DATA EXCERPTS:

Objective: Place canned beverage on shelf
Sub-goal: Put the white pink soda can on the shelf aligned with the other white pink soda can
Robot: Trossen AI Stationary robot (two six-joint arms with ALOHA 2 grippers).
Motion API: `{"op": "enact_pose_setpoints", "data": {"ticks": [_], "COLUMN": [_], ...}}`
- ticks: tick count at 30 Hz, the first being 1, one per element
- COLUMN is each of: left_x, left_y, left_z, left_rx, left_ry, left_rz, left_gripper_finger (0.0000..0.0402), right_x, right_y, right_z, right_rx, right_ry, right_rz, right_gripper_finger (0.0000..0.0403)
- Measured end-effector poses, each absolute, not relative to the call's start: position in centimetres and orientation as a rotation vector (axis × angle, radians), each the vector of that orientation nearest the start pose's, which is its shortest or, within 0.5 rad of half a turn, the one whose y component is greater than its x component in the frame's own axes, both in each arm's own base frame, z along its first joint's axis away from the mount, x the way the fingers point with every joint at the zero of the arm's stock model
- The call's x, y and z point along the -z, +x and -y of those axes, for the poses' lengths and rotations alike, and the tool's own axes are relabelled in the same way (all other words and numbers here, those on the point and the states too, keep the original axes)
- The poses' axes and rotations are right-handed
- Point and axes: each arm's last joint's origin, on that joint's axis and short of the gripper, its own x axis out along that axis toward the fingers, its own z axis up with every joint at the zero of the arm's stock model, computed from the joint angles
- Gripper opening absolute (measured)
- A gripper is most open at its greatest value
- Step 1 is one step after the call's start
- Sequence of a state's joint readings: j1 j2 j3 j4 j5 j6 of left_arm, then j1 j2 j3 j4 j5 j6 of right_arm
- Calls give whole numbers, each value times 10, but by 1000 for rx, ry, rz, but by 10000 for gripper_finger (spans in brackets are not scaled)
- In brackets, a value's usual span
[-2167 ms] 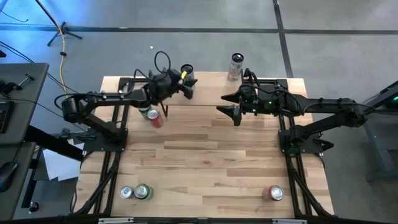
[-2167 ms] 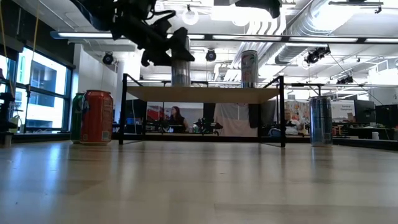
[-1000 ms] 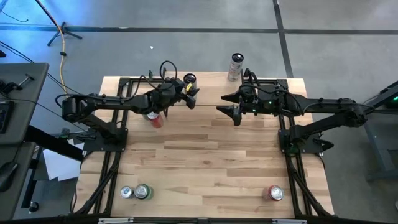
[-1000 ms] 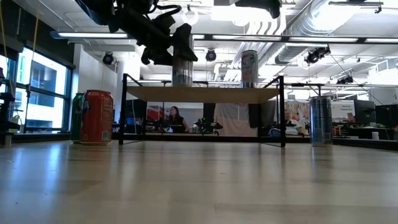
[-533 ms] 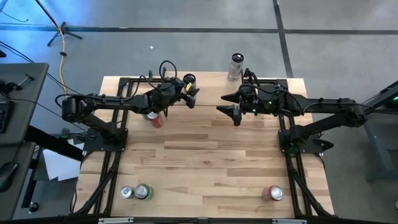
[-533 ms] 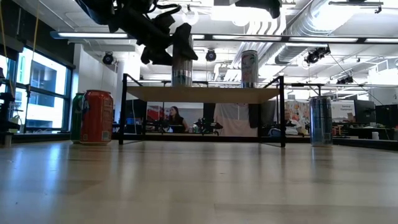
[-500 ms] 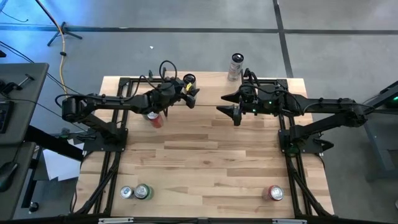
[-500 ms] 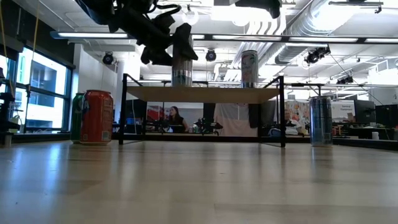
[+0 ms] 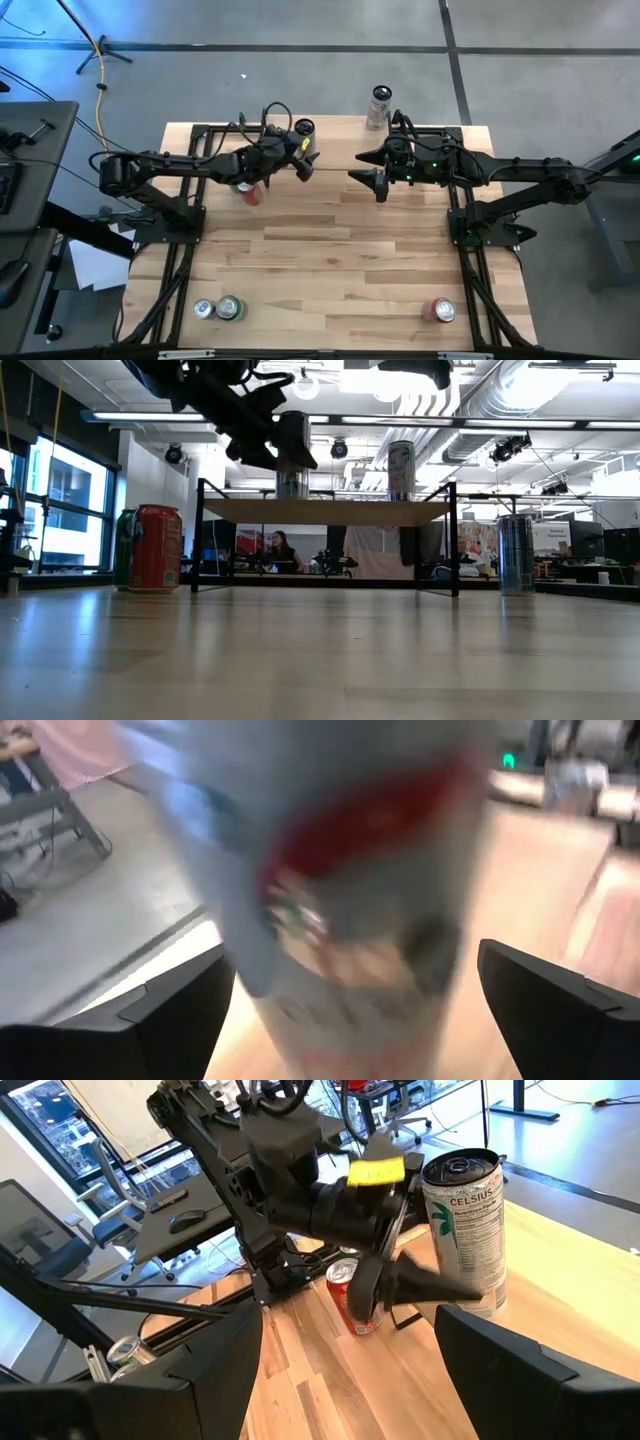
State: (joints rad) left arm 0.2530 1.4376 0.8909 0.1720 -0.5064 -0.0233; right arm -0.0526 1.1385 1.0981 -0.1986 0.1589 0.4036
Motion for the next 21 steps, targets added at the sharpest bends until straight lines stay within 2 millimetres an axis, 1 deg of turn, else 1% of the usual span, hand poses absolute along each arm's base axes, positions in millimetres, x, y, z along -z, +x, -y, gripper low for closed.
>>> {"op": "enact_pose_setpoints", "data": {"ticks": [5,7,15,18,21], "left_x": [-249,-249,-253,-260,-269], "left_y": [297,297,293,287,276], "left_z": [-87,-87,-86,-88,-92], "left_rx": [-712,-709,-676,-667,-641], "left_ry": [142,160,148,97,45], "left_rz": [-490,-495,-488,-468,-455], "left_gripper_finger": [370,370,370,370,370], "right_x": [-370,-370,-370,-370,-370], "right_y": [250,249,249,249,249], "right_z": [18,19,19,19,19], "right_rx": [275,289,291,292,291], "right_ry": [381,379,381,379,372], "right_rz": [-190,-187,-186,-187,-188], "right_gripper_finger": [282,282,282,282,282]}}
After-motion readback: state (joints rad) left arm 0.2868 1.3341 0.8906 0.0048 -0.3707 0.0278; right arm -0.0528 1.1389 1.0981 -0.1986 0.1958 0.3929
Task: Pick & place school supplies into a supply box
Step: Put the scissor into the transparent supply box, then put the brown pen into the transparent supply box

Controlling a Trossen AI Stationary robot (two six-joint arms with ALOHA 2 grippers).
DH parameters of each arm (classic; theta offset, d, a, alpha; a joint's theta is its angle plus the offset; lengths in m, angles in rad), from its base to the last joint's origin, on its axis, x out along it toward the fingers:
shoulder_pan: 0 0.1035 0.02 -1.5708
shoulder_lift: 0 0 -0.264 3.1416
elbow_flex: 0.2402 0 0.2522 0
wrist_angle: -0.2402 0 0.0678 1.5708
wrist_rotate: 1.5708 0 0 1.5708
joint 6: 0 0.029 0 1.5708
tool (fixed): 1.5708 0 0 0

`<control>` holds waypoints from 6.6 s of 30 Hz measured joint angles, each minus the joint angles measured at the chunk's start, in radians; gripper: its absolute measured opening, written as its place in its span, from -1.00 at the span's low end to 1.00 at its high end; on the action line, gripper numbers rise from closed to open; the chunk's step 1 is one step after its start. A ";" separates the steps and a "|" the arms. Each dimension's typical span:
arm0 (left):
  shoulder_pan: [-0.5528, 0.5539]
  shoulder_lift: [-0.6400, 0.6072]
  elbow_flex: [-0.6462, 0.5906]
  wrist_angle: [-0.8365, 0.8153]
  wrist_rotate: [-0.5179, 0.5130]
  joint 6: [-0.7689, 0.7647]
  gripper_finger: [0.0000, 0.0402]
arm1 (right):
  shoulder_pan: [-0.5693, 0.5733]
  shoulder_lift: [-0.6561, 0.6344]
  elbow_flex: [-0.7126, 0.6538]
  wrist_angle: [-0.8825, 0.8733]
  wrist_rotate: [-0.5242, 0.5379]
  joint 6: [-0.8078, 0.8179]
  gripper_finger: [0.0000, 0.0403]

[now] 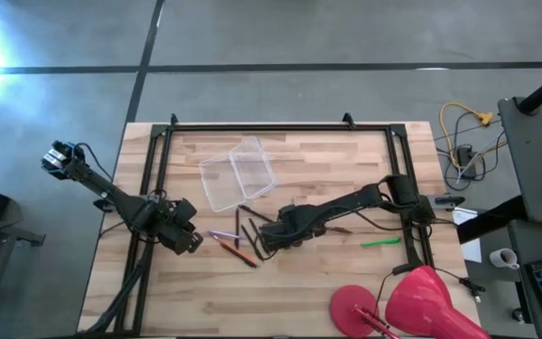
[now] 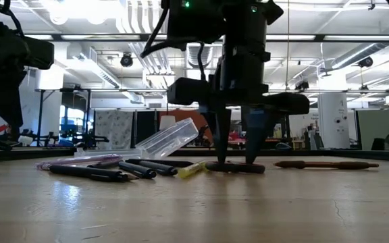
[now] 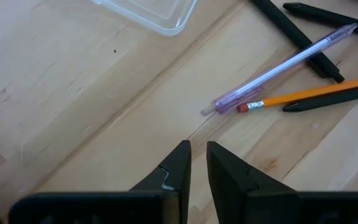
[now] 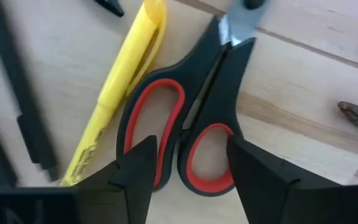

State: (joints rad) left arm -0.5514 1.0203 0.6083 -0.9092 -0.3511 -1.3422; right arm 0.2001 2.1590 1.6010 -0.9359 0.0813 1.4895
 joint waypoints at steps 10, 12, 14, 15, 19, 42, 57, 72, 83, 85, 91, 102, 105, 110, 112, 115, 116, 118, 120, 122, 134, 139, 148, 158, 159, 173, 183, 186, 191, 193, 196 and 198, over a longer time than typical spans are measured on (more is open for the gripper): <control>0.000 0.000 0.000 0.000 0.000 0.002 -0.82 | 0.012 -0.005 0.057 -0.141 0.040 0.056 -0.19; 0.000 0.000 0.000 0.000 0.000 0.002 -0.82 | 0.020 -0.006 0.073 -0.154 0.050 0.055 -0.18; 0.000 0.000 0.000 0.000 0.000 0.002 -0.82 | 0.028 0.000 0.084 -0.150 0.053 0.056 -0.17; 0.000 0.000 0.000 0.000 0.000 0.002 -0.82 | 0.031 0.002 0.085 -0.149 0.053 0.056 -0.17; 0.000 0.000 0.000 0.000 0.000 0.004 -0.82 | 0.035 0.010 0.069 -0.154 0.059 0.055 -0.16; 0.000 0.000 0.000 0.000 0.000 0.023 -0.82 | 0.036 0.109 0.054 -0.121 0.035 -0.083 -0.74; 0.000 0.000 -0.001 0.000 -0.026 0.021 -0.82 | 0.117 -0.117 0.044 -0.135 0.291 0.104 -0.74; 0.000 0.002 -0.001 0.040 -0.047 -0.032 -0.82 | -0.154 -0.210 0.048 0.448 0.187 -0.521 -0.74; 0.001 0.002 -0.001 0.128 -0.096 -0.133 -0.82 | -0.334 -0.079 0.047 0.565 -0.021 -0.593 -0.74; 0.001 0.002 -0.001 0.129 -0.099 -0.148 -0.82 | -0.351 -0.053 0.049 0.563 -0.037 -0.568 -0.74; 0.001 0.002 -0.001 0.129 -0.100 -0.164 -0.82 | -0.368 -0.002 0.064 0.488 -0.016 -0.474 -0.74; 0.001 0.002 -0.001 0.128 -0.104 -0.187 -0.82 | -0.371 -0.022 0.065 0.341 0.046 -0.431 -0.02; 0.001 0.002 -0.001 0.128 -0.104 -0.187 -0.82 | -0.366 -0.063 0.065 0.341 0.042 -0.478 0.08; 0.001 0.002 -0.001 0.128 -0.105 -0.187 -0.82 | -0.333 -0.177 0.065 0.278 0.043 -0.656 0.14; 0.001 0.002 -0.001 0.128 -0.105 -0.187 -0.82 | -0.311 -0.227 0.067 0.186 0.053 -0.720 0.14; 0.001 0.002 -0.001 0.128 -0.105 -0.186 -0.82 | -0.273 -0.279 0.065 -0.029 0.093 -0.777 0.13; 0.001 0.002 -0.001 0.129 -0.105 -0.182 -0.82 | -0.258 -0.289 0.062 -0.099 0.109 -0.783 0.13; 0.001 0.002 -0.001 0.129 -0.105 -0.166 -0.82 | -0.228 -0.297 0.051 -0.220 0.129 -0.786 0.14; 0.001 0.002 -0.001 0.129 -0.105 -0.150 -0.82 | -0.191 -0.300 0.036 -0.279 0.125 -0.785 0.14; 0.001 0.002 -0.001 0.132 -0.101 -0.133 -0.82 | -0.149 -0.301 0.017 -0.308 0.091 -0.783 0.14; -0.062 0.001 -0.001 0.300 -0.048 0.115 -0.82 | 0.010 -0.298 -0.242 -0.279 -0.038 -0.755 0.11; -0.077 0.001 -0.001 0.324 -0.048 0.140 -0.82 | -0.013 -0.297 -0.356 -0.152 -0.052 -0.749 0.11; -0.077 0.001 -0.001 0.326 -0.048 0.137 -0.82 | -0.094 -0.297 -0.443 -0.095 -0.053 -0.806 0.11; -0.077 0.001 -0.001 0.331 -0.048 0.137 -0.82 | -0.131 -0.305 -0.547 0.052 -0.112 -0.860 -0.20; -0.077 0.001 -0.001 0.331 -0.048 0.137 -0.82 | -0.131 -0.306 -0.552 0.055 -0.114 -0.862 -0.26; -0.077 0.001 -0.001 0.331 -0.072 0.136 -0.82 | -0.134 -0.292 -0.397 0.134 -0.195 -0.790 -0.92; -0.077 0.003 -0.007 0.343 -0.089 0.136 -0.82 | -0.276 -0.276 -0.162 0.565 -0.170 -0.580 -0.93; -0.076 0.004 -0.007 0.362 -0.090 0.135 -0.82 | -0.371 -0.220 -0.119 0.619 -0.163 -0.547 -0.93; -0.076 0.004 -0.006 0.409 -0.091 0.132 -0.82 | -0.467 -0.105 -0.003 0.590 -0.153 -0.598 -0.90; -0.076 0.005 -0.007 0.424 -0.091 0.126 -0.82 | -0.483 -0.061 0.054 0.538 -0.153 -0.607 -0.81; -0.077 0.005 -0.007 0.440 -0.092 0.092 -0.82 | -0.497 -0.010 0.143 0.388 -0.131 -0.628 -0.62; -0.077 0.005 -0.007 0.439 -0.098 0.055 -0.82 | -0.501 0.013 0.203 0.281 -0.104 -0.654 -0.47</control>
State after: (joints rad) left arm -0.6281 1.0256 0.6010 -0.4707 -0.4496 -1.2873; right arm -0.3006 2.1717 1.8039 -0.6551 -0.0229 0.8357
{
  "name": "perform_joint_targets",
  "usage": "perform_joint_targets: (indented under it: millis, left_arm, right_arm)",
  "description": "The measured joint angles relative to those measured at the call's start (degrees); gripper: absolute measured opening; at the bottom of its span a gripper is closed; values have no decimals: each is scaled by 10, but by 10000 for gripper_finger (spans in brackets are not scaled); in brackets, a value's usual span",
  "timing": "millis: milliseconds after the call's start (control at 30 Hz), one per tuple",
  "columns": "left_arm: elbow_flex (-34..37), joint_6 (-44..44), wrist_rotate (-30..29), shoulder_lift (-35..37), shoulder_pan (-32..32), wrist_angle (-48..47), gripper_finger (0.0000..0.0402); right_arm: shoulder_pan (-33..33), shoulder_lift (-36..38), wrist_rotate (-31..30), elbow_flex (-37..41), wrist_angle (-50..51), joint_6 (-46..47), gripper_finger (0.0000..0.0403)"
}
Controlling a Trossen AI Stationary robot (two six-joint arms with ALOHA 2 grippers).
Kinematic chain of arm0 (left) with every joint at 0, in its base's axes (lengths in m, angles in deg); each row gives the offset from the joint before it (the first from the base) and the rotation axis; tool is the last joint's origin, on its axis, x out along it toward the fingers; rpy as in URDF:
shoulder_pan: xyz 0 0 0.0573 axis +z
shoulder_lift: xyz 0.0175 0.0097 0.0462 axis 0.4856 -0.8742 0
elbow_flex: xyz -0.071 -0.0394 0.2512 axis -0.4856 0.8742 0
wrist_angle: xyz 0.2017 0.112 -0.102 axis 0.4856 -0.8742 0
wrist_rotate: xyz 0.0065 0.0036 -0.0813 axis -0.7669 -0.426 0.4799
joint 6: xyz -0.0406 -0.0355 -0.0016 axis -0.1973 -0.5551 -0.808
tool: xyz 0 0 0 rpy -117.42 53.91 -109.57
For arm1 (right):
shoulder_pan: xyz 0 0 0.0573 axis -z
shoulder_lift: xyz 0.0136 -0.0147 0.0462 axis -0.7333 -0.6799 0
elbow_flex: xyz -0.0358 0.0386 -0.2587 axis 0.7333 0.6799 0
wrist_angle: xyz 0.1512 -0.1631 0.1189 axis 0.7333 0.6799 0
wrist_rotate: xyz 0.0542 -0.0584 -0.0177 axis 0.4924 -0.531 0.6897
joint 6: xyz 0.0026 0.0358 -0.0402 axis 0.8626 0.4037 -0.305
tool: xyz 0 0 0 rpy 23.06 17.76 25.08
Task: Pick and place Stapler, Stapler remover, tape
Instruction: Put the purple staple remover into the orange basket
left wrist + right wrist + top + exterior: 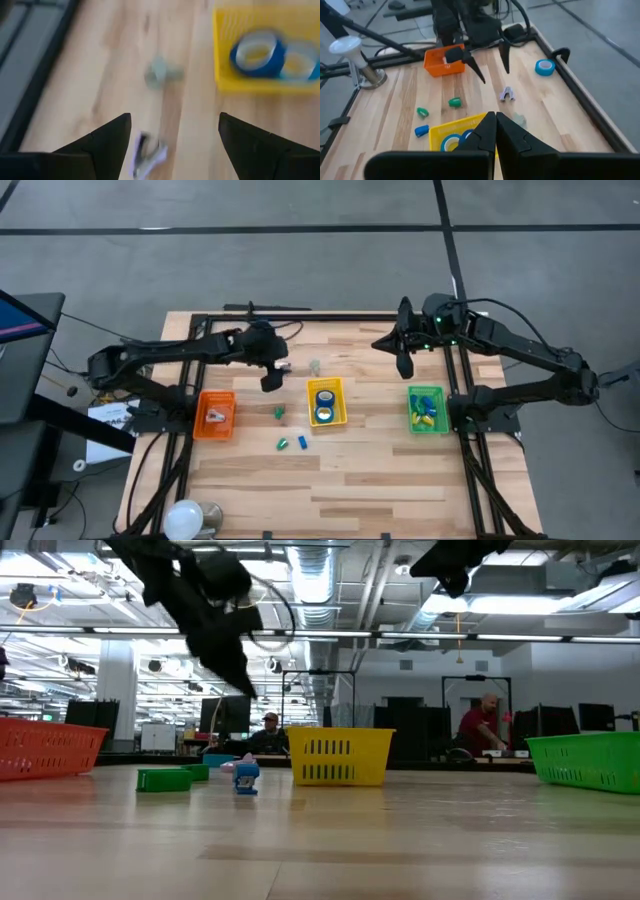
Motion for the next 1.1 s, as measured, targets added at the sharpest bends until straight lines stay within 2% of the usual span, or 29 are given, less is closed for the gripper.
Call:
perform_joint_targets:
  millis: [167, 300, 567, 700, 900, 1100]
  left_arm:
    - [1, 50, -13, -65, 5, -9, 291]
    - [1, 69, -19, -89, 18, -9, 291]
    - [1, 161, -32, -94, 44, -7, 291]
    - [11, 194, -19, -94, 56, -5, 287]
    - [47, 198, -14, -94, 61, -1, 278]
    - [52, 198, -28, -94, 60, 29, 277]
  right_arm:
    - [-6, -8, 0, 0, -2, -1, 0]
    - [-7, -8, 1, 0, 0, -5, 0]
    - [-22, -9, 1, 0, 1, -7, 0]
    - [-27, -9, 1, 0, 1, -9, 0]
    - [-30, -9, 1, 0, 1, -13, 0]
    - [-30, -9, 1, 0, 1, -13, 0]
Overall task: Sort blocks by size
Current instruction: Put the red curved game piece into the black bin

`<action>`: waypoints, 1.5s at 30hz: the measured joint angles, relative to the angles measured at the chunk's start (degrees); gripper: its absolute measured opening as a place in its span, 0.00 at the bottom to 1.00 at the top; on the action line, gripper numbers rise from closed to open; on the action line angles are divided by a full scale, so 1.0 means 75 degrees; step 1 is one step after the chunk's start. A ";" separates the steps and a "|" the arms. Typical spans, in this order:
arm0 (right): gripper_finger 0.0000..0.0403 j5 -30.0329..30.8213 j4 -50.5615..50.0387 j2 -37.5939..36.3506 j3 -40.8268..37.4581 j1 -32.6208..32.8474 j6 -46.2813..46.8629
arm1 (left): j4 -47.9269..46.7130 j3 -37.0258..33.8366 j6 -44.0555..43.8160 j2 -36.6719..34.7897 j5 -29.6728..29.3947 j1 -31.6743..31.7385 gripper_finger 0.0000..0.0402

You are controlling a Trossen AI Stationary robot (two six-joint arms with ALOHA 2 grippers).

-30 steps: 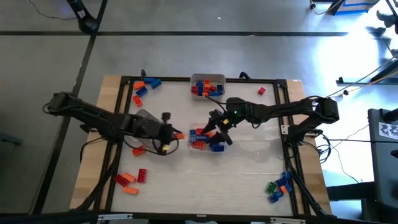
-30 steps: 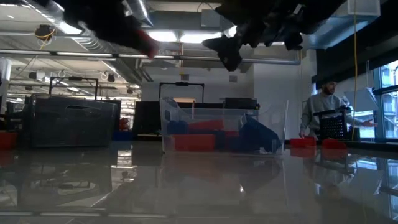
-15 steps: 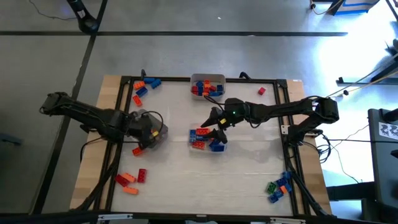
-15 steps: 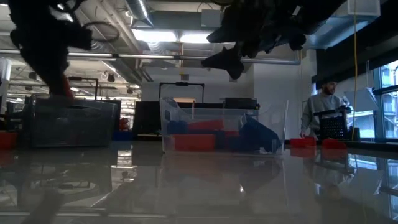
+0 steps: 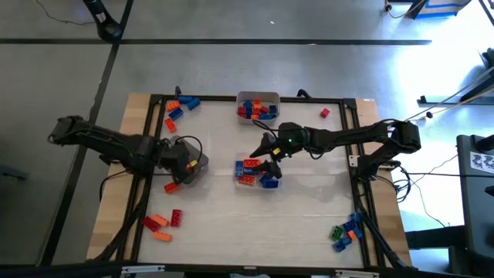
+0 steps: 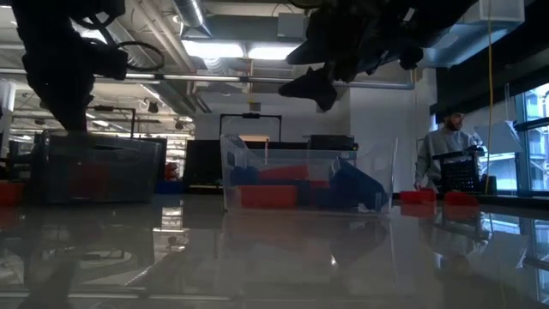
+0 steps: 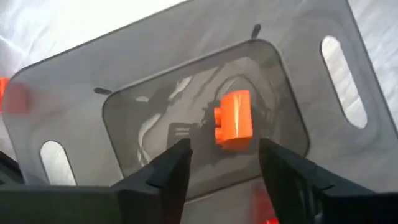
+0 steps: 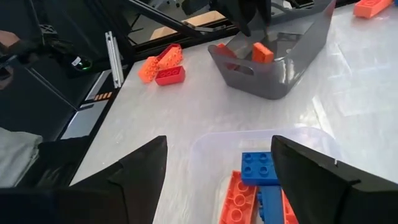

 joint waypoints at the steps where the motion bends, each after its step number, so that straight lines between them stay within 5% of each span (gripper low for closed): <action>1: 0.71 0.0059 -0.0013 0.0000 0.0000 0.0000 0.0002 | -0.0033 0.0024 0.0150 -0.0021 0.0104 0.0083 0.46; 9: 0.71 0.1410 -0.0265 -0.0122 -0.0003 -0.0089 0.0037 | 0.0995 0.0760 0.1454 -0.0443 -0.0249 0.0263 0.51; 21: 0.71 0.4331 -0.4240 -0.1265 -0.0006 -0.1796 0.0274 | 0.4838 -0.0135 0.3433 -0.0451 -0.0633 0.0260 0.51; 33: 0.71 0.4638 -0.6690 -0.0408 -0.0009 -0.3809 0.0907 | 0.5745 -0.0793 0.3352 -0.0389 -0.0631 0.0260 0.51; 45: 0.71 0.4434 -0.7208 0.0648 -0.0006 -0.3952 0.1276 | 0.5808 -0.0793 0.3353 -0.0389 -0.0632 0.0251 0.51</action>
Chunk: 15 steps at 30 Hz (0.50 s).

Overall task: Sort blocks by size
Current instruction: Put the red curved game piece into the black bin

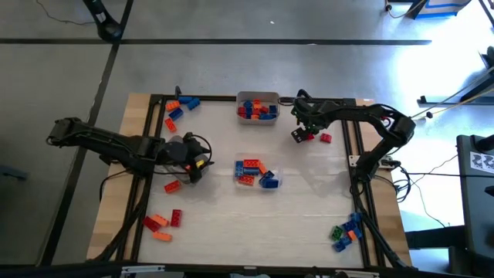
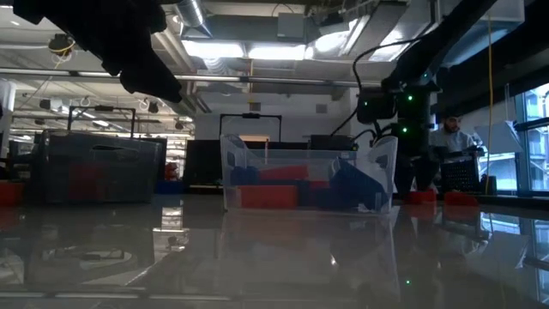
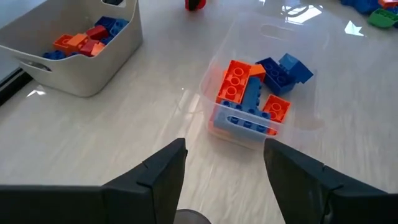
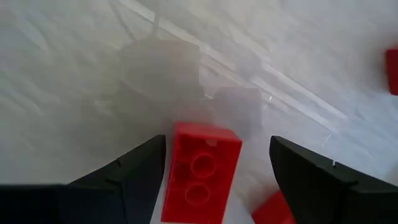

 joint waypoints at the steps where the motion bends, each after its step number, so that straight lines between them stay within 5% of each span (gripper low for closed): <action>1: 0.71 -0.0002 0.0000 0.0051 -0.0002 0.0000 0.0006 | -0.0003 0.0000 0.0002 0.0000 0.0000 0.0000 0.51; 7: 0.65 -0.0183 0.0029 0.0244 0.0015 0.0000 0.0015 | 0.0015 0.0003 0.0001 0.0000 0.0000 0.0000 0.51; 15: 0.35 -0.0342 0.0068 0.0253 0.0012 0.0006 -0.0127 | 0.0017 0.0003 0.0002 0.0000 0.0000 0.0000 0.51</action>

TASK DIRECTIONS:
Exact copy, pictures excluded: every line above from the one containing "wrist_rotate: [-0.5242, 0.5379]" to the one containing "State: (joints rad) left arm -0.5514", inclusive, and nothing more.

RESULT OF THIS TASK:
  wrist_rotate: [-0.5242, 0.5379]
  joint 6: [-0.8078, 0.8179]
  gripper_finger: [0.0000, 0.0403]

[now] 
[now] 
[now] 
[now] 

State: (joints rad) left arm -0.5514 1.0203 0.6083 -0.9092 -0.3511 -1.3422; right arm 0.2001 2.1590 1.6010 -0.9359 0.0813 1.4895

Nothing else is part of this output.